▶ _Instructions for the task_
Go through the listing and pick out each line with the word "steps" in it.

▶ _Task data_
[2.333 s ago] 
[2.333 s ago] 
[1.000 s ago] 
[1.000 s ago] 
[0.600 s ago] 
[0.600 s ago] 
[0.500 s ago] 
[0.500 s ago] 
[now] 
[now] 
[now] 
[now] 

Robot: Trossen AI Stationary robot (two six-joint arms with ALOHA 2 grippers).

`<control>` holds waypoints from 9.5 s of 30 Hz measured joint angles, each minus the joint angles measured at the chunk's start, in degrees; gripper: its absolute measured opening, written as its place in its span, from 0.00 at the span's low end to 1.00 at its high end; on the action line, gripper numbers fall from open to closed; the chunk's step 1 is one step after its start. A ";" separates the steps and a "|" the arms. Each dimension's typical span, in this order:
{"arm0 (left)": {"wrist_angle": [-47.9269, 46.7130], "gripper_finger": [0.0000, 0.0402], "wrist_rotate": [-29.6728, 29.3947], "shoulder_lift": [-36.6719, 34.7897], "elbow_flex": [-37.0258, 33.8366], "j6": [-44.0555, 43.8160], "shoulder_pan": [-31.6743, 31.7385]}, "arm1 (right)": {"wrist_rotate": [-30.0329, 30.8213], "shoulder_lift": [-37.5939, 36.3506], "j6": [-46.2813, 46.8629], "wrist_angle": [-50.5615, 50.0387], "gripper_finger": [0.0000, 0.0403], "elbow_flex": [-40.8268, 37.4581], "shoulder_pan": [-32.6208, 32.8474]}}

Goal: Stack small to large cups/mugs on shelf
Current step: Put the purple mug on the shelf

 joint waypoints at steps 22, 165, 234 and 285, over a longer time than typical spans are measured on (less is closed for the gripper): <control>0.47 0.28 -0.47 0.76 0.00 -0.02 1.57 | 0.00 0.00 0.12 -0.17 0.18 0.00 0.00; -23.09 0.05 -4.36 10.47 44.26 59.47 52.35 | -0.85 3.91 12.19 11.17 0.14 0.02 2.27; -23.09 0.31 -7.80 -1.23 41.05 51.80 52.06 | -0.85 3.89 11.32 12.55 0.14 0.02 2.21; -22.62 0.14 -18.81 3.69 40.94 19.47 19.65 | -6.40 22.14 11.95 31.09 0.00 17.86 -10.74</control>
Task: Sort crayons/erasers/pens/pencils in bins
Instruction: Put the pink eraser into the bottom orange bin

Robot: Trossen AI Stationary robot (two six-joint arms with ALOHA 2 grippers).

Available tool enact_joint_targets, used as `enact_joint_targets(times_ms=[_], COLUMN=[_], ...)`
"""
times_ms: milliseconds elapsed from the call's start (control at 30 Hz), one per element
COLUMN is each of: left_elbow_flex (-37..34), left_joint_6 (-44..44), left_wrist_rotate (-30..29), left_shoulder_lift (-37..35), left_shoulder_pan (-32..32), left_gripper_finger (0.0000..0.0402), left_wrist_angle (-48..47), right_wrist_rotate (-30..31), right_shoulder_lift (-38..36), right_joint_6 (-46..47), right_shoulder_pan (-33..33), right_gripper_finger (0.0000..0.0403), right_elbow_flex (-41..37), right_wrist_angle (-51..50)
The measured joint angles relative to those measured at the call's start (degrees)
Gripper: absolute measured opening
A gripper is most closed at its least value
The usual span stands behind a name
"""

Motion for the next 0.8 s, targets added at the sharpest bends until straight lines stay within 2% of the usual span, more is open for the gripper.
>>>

▶ _Reply_
`<control>` holds waypoints from 9.5 s of 30 Hz measured joint angles, each minus the joint angles measured at the chunk's start, in degrees; gripper: its absolute measured opening, written as its place in its span, from 0.00 at the span's low end to 1.00 at its high end; on the action line, gripper numbers fall from open to closed; the chunk's step 1 is one step after its start. A ";" separates the steps and a "|" the arms. Each dimension's typical span, in this order:
 joint waypoints at steps 22, 165, 234 and 285, over a longer time than typical spans are measured on (less is closed for the gripper): <control>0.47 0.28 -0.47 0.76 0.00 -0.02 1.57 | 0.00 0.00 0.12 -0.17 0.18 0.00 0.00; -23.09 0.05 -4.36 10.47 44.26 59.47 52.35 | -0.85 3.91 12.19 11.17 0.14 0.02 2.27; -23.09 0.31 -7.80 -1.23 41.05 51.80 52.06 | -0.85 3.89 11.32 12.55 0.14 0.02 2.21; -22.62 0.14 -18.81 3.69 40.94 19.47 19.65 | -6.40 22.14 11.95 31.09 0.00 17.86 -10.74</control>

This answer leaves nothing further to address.